Happily, I’ve found an online company operating in the UK (and delivering worldwide) which stocks almost all the American ingredients I use habitually. (See this post for other online suppliers.) There’s Franks Hot Sauce for making Buffalo wings (in the picture above); Duncan Hines and Betty Crocker cake mixes (great for cheats‘ cake recipes); creamed corn (unaccountably hard to find here) and cornmeal to make cornbread; Aunt Jemima pancake mix; and all the Cap’n Crunch you can shake a milky spoon at. The Stateside Candy Co has slightly awkward navigation, but once you’ve found your way round, it’s easy to get your hands on what you’re after. Prices are a little higher than they are in America, but shopping like this does mean that you don’t need to buy an extra suitcase.

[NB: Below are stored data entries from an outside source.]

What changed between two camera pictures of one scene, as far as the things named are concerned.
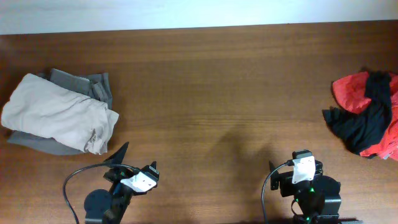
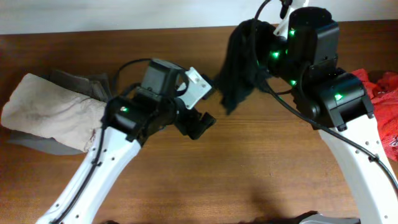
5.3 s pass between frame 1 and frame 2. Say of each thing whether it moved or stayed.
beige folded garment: stayed
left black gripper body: moved
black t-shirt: moved
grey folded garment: stayed
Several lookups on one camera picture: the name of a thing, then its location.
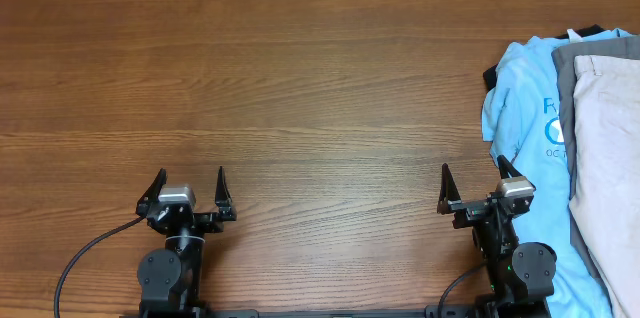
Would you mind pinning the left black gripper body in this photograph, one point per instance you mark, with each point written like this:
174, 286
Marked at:
206, 223

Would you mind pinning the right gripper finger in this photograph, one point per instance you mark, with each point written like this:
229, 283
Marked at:
449, 197
506, 169

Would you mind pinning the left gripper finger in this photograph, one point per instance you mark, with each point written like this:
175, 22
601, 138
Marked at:
223, 200
151, 195

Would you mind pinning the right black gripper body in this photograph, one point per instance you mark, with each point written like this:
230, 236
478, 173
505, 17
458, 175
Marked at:
472, 209

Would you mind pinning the beige shorts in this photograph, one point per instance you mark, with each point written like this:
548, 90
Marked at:
606, 200

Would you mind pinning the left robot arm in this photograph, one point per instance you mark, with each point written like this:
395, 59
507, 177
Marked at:
170, 277

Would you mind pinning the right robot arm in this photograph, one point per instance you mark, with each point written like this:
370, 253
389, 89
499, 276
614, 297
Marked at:
520, 274

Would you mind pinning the light blue t-shirt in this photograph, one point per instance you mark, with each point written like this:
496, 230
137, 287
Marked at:
520, 119

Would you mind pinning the grey garment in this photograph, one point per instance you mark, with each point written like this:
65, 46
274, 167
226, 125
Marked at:
563, 58

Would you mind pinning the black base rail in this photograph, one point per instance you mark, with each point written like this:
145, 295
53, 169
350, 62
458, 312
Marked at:
430, 311

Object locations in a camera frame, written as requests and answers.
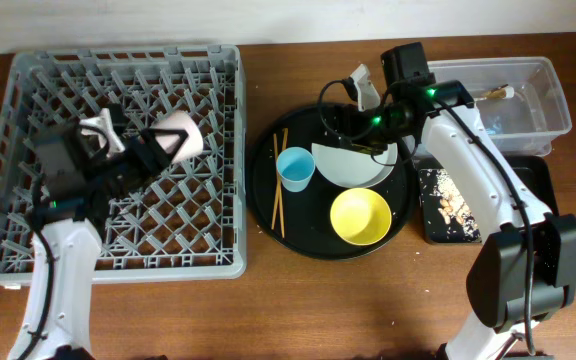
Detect wooden chopstick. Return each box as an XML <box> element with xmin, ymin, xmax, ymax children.
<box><xmin>269</xmin><ymin>131</ymin><xmax>280</xmax><ymax>230</ymax></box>
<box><xmin>276</xmin><ymin>128</ymin><xmax>289</xmax><ymax>239</ymax></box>

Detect pink plastic cup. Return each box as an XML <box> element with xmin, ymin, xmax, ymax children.
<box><xmin>153</xmin><ymin>111</ymin><xmax>204</xmax><ymax>164</ymax></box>

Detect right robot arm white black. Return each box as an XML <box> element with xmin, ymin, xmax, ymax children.
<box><xmin>322</xmin><ymin>42</ymin><xmax>576</xmax><ymax>359</ymax></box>

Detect grey round plate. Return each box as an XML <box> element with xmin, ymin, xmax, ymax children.
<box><xmin>311</xmin><ymin>143</ymin><xmax>398</xmax><ymax>188</ymax></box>

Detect yellow bowl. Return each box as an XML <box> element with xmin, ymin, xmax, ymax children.
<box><xmin>329</xmin><ymin>188</ymin><xmax>393</xmax><ymax>246</ymax></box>

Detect right wooden chopstick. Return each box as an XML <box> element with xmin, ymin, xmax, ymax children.
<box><xmin>276</xmin><ymin>128</ymin><xmax>289</xmax><ymax>239</ymax></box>

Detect blue plastic cup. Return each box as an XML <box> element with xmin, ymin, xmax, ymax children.
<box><xmin>276</xmin><ymin>147</ymin><xmax>316</xmax><ymax>193</ymax></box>

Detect clear plastic waste bin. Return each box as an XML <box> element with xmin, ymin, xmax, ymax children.
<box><xmin>428</xmin><ymin>57</ymin><xmax>572</xmax><ymax>156</ymax></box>

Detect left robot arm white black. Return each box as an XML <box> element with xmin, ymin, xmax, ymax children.
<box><xmin>8</xmin><ymin>105</ymin><xmax>203</xmax><ymax>359</ymax></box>

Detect left wooden chopstick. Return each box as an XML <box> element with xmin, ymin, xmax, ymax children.
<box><xmin>269</xmin><ymin>131</ymin><xmax>280</xmax><ymax>230</ymax></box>

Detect black rectangular tray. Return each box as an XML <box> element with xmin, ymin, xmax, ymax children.
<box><xmin>417</xmin><ymin>155</ymin><xmax>559</xmax><ymax>245</ymax></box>

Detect gold snack wrapper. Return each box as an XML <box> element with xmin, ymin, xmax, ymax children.
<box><xmin>474</xmin><ymin>84</ymin><xmax>515</xmax><ymax>102</ymax></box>

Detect grey plastic dishwasher rack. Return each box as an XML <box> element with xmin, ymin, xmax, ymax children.
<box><xmin>0</xmin><ymin>45</ymin><xmax>246</xmax><ymax>288</ymax></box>

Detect blue plastic scrap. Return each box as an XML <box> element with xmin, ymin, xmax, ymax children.
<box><xmin>483</xmin><ymin>117</ymin><xmax>504</xmax><ymax>136</ymax></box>

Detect round black tray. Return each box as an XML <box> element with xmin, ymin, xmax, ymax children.
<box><xmin>245</xmin><ymin>105</ymin><xmax>419</xmax><ymax>260</ymax></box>

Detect food scraps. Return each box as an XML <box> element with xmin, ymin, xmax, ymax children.
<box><xmin>429</xmin><ymin>169</ymin><xmax>479</xmax><ymax>241</ymax></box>

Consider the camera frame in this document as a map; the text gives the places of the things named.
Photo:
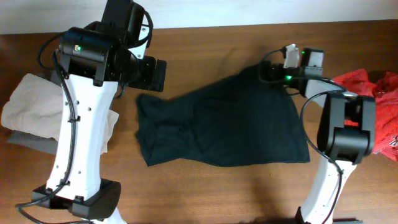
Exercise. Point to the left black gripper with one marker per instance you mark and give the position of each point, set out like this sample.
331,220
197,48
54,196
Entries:
152,74

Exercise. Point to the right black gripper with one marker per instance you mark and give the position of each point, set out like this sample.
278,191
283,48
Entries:
270,72

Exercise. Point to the black t-shirt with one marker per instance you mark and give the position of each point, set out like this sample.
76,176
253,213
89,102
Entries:
236,121

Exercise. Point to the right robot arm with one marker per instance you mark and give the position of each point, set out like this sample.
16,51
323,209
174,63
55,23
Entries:
346,132

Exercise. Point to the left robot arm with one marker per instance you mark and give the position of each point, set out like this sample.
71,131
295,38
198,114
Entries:
95,64

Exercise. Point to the red crumpled garment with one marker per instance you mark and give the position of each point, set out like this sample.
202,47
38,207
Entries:
384,92

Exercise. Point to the beige folded garment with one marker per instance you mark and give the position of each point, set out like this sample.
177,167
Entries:
86,94

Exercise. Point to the grey folded garment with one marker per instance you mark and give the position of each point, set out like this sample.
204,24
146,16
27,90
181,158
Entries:
34,112

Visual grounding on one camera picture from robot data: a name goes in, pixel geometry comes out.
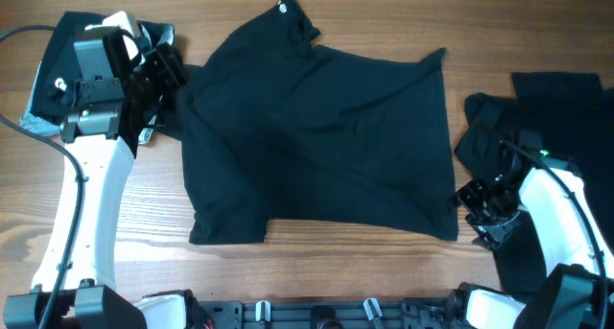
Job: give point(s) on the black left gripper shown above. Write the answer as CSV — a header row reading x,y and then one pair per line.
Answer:
x,y
169,67

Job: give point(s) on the black polo shirt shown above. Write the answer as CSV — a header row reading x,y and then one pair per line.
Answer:
x,y
275,126

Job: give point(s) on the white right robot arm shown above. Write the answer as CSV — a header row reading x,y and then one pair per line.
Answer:
x,y
554,262

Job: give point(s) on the folded black shirt stack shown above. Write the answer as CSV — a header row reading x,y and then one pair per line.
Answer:
x,y
70,24

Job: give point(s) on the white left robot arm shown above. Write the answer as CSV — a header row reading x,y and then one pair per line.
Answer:
x,y
74,286

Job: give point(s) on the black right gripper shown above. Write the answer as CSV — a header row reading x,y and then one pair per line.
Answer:
x,y
466,198

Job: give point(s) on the pile of black clothes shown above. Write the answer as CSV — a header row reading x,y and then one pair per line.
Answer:
x,y
570,115

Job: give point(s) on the grey patterned folded garment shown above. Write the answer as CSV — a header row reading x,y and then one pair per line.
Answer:
x,y
43,123

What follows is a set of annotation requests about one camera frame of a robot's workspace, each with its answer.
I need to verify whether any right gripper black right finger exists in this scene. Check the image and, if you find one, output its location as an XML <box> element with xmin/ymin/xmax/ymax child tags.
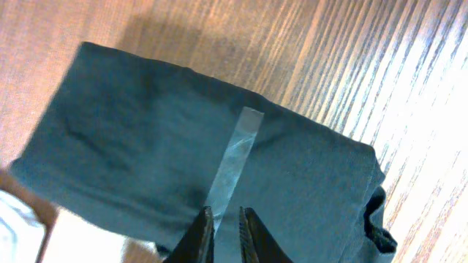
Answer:
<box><xmin>239</xmin><ymin>207</ymin><xmax>293</xmax><ymax>263</ymax></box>

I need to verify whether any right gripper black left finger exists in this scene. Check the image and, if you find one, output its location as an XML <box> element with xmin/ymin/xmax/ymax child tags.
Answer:
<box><xmin>163</xmin><ymin>206</ymin><xmax>214</xmax><ymax>263</ymax></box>

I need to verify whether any clear plastic storage container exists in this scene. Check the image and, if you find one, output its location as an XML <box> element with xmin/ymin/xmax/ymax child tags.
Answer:
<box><xmin>1</xmin><ymin>190</ymin><xmax>46</xmax><ymax>263</ymax></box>

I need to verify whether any black garment with tape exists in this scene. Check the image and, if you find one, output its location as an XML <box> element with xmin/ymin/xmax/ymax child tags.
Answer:
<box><xmin>10</xmin><ymin>42</ymin><xmax>397</xmax><ymax>262</ymax></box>

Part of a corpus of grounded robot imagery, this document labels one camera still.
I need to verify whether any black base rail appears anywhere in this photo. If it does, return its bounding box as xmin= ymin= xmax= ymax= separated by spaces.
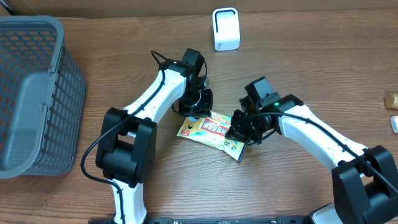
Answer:
xmin=88 ymin=215 xmax=312 ymax=224

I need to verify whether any white barcode scanner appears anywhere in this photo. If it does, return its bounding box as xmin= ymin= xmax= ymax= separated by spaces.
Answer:
xmin=212 ymin=7 xmax=241 ymax=52

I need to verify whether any yellow snack bag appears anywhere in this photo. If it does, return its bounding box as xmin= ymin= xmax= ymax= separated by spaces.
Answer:
xmin=177 ymin=111 xmax=246 ymax=162

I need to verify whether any small orange white box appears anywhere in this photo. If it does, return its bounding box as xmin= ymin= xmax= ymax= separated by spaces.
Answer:
xmin=390 ymin=115 xmax=398 ymax=134

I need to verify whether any white tube with gold cap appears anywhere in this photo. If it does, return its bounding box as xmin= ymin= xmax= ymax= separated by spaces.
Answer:
xmin=384 ymin=93 xmax=398 ymax=110

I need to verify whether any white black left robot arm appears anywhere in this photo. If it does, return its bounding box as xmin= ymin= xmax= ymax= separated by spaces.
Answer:
xmin=95 ymin=49 xmax=213 ymax=223

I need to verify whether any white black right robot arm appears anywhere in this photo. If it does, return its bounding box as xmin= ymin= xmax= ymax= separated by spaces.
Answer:
xmin=226 ymin=77 xmax=397 ymax=224

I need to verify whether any grey mesh basket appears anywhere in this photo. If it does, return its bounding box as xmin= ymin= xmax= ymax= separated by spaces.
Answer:
xmin=1 ymin=16 xmax=86 ymax=179

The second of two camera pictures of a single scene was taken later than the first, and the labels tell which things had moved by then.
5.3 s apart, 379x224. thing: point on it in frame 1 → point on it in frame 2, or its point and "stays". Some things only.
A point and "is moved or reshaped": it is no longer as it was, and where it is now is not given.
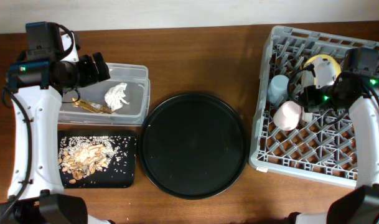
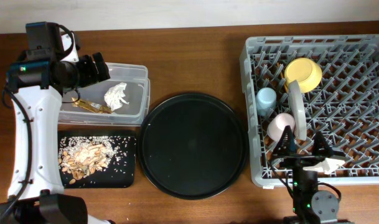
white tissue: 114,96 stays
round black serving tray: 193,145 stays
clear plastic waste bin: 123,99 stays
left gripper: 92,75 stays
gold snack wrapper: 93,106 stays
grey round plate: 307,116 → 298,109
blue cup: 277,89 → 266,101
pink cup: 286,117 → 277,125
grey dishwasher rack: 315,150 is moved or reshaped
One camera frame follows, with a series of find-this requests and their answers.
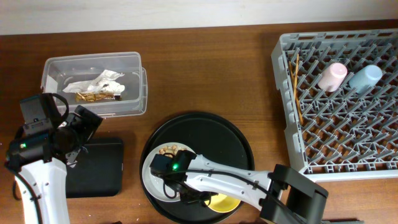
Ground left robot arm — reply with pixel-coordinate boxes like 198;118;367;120
5;106;103;223

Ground clear plastic waste bin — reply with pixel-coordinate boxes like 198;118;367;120
40;52;147;118

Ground gold snack wrapper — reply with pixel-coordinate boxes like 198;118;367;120
75;92;121;102

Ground blue cup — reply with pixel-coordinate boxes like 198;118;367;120
348;65;383;94

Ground white tissue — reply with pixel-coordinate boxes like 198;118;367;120
63;70;126;95

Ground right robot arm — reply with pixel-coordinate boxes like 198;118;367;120
164;151;328;223

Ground wooden chopstick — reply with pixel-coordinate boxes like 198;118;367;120
294;53;300;100
289;62;303;125

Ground black rectangular tray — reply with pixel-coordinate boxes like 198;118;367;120
66;138;124;198

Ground yellow bowl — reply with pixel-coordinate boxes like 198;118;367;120
204;194;241;213

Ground food scraps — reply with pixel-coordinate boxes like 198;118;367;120
159;144;182;157

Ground grey plate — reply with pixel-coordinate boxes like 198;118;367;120
141;142;195;202

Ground round black serving tray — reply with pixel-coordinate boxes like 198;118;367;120
139;112;255;223

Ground pink cup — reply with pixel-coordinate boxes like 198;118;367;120
318;62;348;92

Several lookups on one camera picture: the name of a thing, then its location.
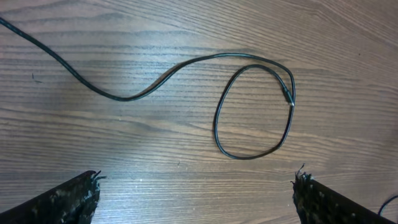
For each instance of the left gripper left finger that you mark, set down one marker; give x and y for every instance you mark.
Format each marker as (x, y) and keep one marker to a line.
(72, 202)

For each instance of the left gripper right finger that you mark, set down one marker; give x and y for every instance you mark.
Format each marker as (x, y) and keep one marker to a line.
(316, 203)

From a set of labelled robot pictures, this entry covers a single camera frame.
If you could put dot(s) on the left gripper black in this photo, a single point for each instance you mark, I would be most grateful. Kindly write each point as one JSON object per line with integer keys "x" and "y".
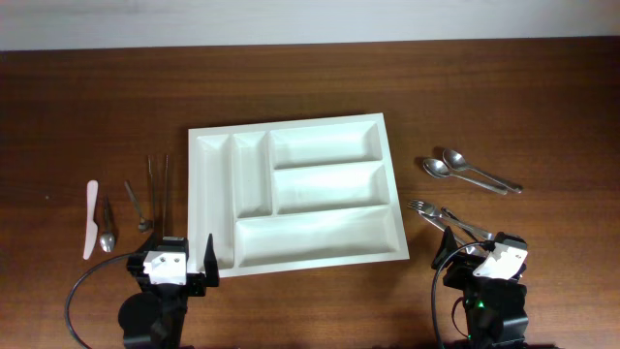
{"x": 199, "y": 280}

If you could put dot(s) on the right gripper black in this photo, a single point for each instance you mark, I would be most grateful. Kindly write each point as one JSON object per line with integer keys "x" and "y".
{"x": 463, "y": 264}

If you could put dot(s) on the steel fork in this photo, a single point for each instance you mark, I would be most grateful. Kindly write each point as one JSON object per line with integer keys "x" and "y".
{"x": 425, "y": 208}
{"x": 474, "y": 231}
{"x": 442, "y": 226}

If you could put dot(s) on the small steel teaspoon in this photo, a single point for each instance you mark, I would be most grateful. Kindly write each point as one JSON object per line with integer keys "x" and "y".
{"x": 107, "y": 239}

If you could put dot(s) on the steel tablespoon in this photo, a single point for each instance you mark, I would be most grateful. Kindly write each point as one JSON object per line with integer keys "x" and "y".
{"x": 439, "y": 169}
{"x": 457, "y": 162}

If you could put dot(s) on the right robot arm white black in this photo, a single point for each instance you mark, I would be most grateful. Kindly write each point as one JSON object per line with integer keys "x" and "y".
{"x": 494, "y": 312}

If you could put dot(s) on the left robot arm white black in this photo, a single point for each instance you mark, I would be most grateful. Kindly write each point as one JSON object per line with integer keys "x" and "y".
{"x": 154, "y": 317}

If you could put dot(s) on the small steel teaspoon angled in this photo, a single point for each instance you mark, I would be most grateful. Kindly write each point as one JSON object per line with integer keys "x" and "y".
{"x": 144, "y": 224}

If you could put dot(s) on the white plastic knife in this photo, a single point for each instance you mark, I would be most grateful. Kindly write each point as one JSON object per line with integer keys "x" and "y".
{"x": 91, "y": 229}

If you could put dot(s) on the white plastic cutlery tray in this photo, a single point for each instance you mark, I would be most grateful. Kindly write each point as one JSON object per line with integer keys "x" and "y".
{"x": 293, "y": 195}

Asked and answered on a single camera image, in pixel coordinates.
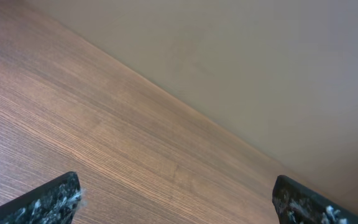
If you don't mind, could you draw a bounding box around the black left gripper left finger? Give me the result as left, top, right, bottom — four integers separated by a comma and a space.
0, 171, 81, 224

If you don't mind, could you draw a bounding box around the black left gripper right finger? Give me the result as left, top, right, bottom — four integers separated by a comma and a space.
272, 175, 358, 224

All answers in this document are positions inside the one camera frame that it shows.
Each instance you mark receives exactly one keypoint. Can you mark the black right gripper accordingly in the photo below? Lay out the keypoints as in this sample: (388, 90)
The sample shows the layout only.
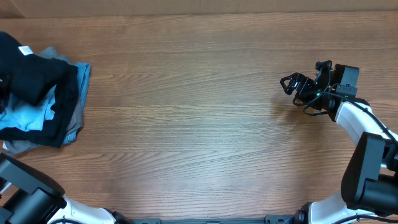
(304, 86)

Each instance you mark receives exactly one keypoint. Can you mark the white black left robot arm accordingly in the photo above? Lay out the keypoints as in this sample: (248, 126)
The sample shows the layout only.
(39, 199)

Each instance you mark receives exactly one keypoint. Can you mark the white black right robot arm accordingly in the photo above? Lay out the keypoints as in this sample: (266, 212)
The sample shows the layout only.
(365, 193)

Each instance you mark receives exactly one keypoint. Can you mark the folded blue shirt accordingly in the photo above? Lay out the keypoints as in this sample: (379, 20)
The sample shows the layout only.
(76, 122)

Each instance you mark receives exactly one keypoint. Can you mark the folded black printed t-shirt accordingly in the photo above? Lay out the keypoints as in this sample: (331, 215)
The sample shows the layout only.
(54, 131)

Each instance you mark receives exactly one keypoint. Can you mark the folded grey shirt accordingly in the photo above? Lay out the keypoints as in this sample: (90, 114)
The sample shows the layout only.
(26, 117)

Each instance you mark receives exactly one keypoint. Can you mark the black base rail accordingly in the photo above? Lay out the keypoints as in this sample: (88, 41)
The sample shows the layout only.
(211, 221)

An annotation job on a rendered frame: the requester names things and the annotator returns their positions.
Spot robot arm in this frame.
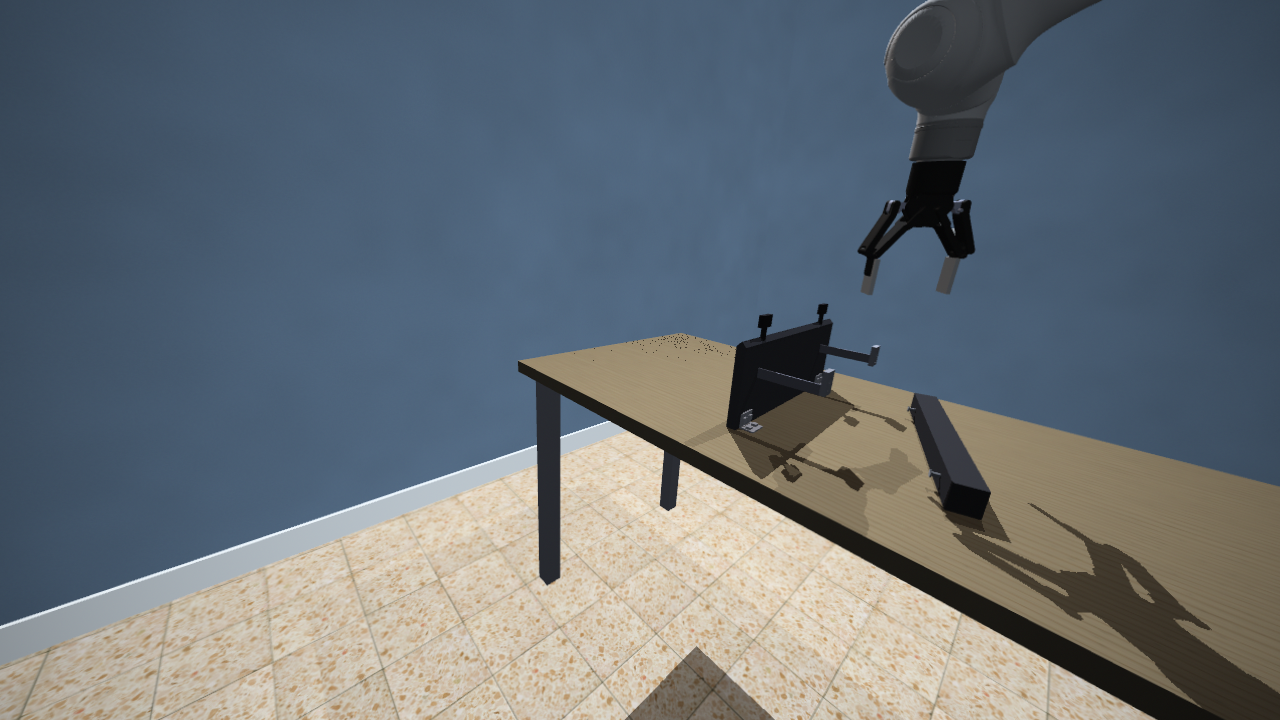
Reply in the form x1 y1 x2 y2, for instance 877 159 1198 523
884 0 1102 161

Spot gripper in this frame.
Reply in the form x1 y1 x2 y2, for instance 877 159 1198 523
858 161 975 295

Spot dark grey long rectangular bar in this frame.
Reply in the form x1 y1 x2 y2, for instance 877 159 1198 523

Alongside several pints of Frank’s hot sauce and enough creamed corn to bring the digestive tracts of a small village to a shuddering halt, I bought a jar of one of my favourite things on Earth: Smuckers Goober Grape (pictured left). This is a wonderful swirled confection of peanut butter and grape jelly (grape jelly being yet another thing it’s hard to find here) to spread on your toast direct from the jar. This is the problem (at least for me) with shopping for food online – it seems perfectly calibrated to make me buy snacks. I also ended up with a pack of Scorned Woman cheese straws made with chilli sauce (mediocre, full of additives and not recommended) and some perfectly noxious but also perfectly addictive pretzel bits filled with cheese.
Best of all was the bottle of Amazon Peppers. These are preserved in vinegar, and their small size and prettiness might obscure the fact that these are basically the hottest things I have ever put in my mouth. The orange ones at the neck of the bottle are orange habaneros – at between 200,000 and 300,000 Scoville Units, these are among the hottest chillies in the world. Touching the edge of your little fingernail to one of these guys and then touching the nail to your tongue will have you running to the tap for a big glass of water.
Habaneros are deliciously fruity, and, treated with respect, can act like a solid hot sauce. I used one between the two of us to accompany the Coca Cola chicken I cooked on Monday, and we sliced minuscule slivers off it to dab on the chicken pieces on our forks. We sweated a lot and found ourselves screaming occasionally, but we were happy. The yellow and red peppers in the bottle are the much more benign (at 30,000 to 50,000 Scoville units) Capsicum frutescens, the same pepper that’s used to make Tabasco sauce. Happily, the vinegar has carried the heat from the habaneros at the top all the way to the bottom of the bottle. You can use the very spicy vinegar as a cooking ingredient, and top it up when you’re done – heat will continue leaching out of the chillies.